Induced pluripotent stem (iPS) cells are derived from adult skin cells and can give rise to any cell type within the human body. This makes them a promising research focus for improving human health. The NYSCF's robotic methods create standardized cells, which is important because it helps scientists understand when cell features are due to genetic or epigenetic differences (and not to the different techniques used to create the cell lines!). PGP participants are a great resource for scientists because their genome and other biological data can be shared publicly. By working together, the NYSCF and PGP will create standard iPS cell lines whose data can be published publicly – a great resource for the scientific community.

Harvard PGP participants interested in working with the NYSCF can view more details about this study on our third party studies page.

Genomics England promises participant data access

November 28, 2013

Genomics England is the company that will be sequencing the United Kingdom 100K Genomes Project. In response to a question raised during a recent "Town Hall" event, they stated that participants will have access to their data:

Q: Can I have access to my data? And how soon?

A: A patient can have access to their data if they wish and this can be provided to them in the appropriate format. The patient will receive the feedback from the sequencing and analysis of their genome via the clinician who is providing them with on-going care for their disease or condition.

We hope this means that participants will have access to the same "raw data" about their genomes that researchers will. If so, this represents an excellent step forward for both participants and researchers.

In this survey of GWAS studies by Ramoni et al., 4% of studies surveyed had returned individual results to participants. An NIH policy mandating data access for participants, as we recommended last week, would greatly improve this statistic. We hope providing participants access to their personal and identifiable study data becomes the norm rather than the exception.

Personal Genome Project: Public Comments on NIH draft Genomic Data Sharing Policy

November 21, 2013

Yesterday (11/20/13) we submitted to the United States National Institutes of Health (NIH) our public comments on their draft Genomic Data Sharing Policy. This policy will impact numerous participants, mandating the sharing of genetic data – data we know to be identifiable and meaningful. Please read our recommendations below, tell the NIH if you have similar concerns, and share this with others.
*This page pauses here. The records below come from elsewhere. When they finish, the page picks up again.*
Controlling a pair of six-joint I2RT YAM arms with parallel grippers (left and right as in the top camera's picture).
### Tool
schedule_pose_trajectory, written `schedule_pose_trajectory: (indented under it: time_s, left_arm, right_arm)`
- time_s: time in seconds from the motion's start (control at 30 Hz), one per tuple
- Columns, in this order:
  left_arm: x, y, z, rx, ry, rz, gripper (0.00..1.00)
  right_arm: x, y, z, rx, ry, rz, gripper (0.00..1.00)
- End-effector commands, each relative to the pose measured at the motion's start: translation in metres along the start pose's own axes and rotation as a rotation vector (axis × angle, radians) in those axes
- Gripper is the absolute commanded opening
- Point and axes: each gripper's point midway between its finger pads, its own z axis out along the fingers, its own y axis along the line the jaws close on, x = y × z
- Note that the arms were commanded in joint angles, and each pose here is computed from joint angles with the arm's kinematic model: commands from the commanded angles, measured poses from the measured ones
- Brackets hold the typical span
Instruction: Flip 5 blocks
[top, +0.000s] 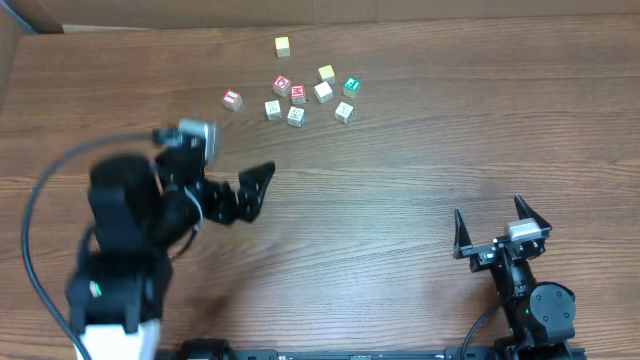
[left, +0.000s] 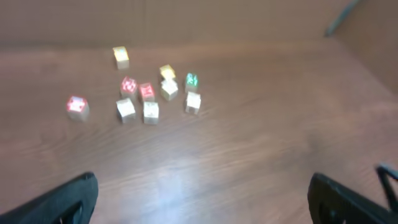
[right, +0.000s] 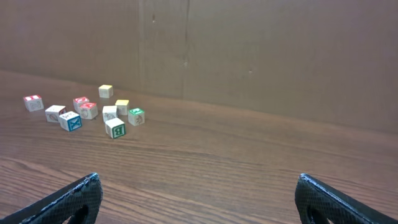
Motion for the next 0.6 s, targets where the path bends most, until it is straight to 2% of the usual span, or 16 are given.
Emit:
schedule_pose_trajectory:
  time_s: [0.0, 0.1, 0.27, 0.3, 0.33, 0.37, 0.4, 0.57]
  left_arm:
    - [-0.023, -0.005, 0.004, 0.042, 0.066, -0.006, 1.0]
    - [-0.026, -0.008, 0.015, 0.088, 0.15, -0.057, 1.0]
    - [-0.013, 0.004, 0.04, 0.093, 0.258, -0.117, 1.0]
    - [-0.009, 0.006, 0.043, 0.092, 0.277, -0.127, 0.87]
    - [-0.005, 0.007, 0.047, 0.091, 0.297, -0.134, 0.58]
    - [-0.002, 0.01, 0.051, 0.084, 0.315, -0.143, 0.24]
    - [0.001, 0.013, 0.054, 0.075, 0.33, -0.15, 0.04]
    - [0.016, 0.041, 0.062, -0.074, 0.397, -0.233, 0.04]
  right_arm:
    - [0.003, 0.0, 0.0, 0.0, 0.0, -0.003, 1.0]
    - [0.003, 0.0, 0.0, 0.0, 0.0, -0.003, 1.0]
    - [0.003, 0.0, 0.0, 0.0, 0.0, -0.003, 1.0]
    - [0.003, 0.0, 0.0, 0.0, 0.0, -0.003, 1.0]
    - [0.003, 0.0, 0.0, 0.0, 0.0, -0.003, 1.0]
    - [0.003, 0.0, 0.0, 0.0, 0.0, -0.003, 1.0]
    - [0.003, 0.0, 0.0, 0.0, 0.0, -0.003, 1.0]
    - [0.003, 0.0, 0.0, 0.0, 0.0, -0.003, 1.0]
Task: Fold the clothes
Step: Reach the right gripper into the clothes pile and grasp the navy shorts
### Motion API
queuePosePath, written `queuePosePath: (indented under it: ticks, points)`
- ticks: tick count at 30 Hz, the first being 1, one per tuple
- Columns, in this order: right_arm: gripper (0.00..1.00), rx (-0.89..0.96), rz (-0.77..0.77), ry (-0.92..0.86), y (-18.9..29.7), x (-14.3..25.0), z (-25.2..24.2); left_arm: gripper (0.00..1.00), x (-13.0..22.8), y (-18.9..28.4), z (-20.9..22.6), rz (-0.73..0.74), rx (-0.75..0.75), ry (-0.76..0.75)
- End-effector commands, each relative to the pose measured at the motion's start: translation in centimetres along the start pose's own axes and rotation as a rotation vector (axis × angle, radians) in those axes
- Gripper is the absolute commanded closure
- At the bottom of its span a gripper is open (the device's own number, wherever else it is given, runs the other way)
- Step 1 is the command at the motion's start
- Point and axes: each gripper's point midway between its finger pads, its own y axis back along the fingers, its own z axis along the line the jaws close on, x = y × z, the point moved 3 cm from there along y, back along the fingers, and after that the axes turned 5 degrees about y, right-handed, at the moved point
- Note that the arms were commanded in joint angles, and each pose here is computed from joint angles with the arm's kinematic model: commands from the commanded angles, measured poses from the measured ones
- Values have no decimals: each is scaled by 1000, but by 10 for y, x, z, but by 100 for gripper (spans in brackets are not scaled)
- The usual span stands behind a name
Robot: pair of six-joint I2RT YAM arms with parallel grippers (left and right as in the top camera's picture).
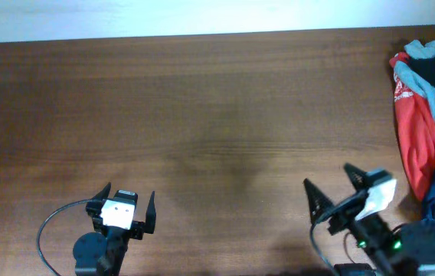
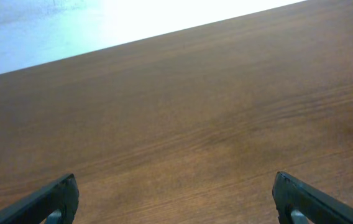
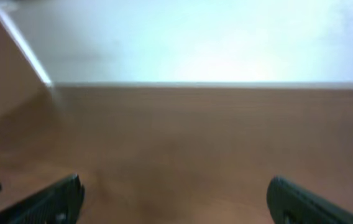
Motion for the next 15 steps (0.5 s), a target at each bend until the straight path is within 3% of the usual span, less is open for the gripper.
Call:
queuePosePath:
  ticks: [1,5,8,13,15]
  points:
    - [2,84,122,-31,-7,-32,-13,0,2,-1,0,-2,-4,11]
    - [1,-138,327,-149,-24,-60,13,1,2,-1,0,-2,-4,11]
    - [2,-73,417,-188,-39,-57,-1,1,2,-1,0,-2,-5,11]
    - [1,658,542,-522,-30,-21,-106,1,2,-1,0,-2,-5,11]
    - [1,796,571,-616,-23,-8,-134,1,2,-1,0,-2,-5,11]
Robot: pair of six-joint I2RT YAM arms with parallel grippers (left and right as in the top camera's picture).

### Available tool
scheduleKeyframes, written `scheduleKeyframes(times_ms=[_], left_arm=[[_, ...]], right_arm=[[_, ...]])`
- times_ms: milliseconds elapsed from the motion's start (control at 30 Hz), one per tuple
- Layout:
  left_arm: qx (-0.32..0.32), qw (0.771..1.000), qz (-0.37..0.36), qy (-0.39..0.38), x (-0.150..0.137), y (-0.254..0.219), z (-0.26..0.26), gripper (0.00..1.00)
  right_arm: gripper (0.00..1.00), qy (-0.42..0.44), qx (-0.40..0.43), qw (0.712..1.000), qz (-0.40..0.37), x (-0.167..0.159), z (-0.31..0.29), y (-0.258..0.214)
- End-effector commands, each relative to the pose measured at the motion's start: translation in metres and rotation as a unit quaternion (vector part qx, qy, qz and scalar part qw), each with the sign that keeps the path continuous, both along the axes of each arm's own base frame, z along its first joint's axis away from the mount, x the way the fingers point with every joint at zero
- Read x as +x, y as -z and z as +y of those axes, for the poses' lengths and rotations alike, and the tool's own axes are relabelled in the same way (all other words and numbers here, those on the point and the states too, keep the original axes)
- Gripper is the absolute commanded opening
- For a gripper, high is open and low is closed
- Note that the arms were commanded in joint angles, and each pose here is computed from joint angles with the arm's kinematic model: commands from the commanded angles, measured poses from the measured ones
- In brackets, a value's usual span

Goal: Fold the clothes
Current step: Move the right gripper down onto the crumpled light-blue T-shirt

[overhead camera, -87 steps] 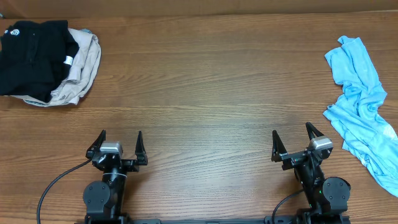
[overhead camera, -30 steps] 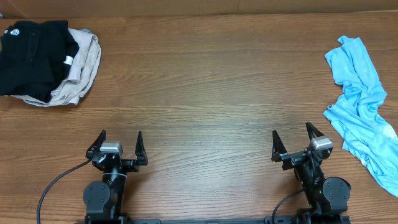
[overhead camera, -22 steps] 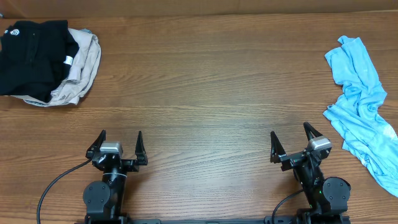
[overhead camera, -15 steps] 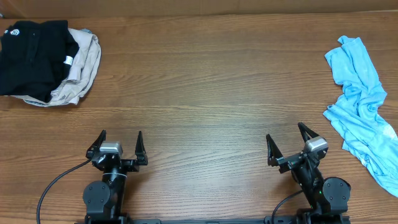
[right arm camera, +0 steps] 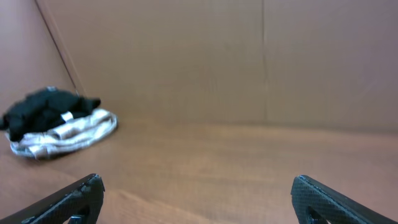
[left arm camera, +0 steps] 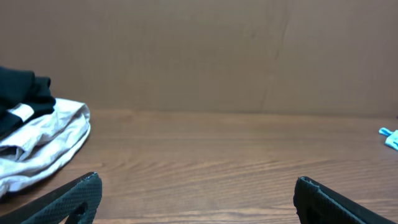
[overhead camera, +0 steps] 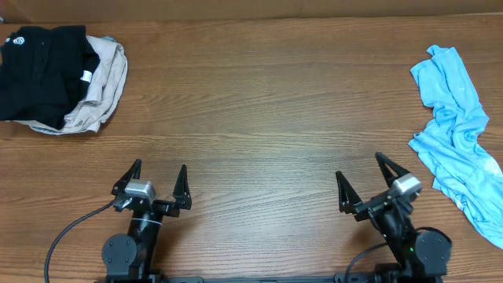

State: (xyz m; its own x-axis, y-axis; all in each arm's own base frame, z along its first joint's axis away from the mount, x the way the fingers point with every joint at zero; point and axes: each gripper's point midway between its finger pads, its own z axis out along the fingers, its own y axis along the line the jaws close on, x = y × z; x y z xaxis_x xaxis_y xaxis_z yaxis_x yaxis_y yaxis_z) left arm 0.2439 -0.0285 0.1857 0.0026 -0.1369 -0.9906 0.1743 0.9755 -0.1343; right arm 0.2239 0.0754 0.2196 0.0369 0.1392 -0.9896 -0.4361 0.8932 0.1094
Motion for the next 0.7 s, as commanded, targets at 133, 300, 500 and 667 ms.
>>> scheduleKeyframes(times_ms=[133, 300, 500, 667], left_arm=[[0.010, 0.997, -0.041, 0.058, -0.007, -0.079, -0.019, 1.00], [0.010, 0.995, -0.006, 0.103, 0.012, -0.110, -0.033, 1.00], [0.007, 0.990, 0.080, 0.116, 0.059, -0.134, -0.036, 1.00], [0.001, 0.980, 0.143, 0.138, 0.097, -0.147, -0.044, 1.00]], right_arm=[[1.00, 0.002, -0.003, 0.999, -0.046, -0.026, -0.001, -0.079], [1.00, 0.005, -0.037, 0.999, -0.017, -0.032, -0.001, -0.104], [1.00, 0.019, -0.045, 0.996, 0.070, -0.026, -0.006, -0.127], [1.00, 0.025, -0.050, 0.986, 0.160, -0.009, -0.009, -0.127]])
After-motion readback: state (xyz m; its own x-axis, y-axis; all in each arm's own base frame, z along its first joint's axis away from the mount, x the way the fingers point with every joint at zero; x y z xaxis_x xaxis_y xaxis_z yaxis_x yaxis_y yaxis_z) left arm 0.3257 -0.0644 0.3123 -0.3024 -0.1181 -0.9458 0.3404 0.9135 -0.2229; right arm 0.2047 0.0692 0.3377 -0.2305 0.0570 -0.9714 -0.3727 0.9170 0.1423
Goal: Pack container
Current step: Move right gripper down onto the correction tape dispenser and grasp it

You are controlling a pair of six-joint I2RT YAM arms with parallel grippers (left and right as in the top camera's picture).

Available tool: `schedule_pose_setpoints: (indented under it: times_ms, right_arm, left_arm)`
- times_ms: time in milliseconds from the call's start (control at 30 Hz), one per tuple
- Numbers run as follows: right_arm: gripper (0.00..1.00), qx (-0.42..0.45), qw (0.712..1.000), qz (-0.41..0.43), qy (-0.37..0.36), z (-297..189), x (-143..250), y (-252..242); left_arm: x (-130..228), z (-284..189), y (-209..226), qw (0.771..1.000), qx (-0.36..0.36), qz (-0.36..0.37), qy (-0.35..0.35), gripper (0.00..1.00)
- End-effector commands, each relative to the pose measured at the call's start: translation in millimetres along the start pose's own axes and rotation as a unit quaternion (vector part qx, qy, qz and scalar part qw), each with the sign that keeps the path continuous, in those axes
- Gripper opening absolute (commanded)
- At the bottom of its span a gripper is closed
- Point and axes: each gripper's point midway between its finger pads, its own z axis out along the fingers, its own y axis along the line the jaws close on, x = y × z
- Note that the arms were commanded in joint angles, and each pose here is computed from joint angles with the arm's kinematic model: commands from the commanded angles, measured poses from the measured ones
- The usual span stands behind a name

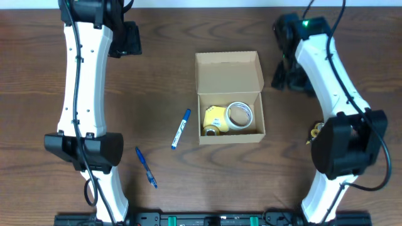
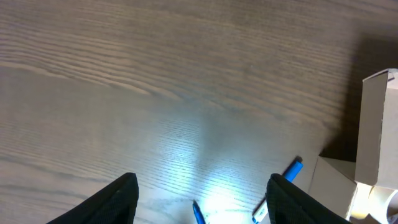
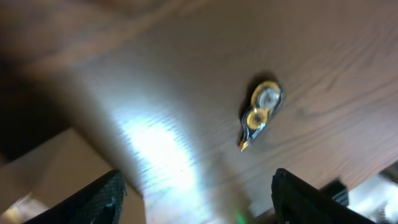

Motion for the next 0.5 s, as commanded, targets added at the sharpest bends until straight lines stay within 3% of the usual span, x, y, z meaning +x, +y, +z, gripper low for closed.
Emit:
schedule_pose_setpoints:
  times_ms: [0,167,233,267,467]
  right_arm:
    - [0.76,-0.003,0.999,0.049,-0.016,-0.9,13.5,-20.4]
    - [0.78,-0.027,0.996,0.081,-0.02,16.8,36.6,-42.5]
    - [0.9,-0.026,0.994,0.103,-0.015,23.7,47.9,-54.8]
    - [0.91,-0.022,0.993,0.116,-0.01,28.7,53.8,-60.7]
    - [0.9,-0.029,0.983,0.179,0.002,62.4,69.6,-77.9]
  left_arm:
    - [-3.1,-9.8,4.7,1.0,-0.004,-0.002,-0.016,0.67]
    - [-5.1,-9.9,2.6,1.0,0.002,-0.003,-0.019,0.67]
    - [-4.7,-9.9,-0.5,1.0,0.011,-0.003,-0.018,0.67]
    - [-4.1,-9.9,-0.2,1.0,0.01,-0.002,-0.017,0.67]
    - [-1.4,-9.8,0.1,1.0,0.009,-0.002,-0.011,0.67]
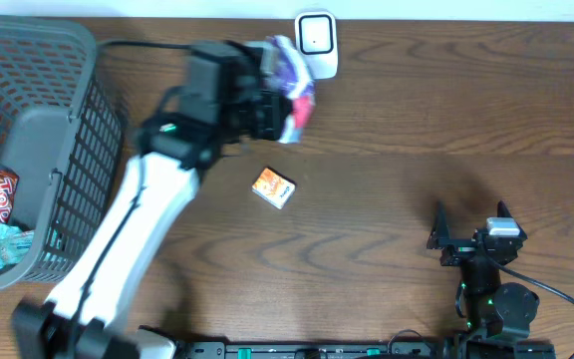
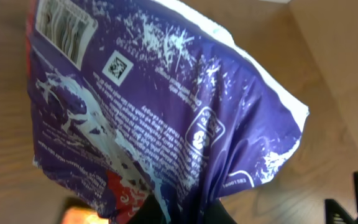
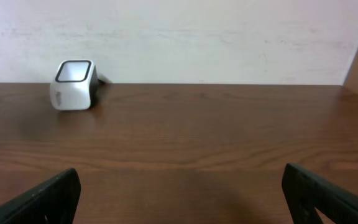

The Personal Genome Project (PGP) is a global network of research studies with thousands of participants dedicated to the creation of public resources composed of genome and phenotype data. The first PGP research study was founded at Harvard Medical School in 2005, and international sites now exist in three additional countries.1 The PGP has been at the forefront of participatory research in genome sequencing and has extensive experience with the ethical, privacy, and consent issues involved. We welcome this opportunity to publicly comment on the NIH draft Genomic Data Sharing (GDS) Policy and make recommendations for improvements.

Our recommendations can be summarized as two areas for improvements in section IV.C. of the draft policy: (1) to adequately inform researchers and participants of the inherent identifiability of genetic data, and (2) to require researchers share with participants their personal research data to establish reciprocity and to increase data sharing.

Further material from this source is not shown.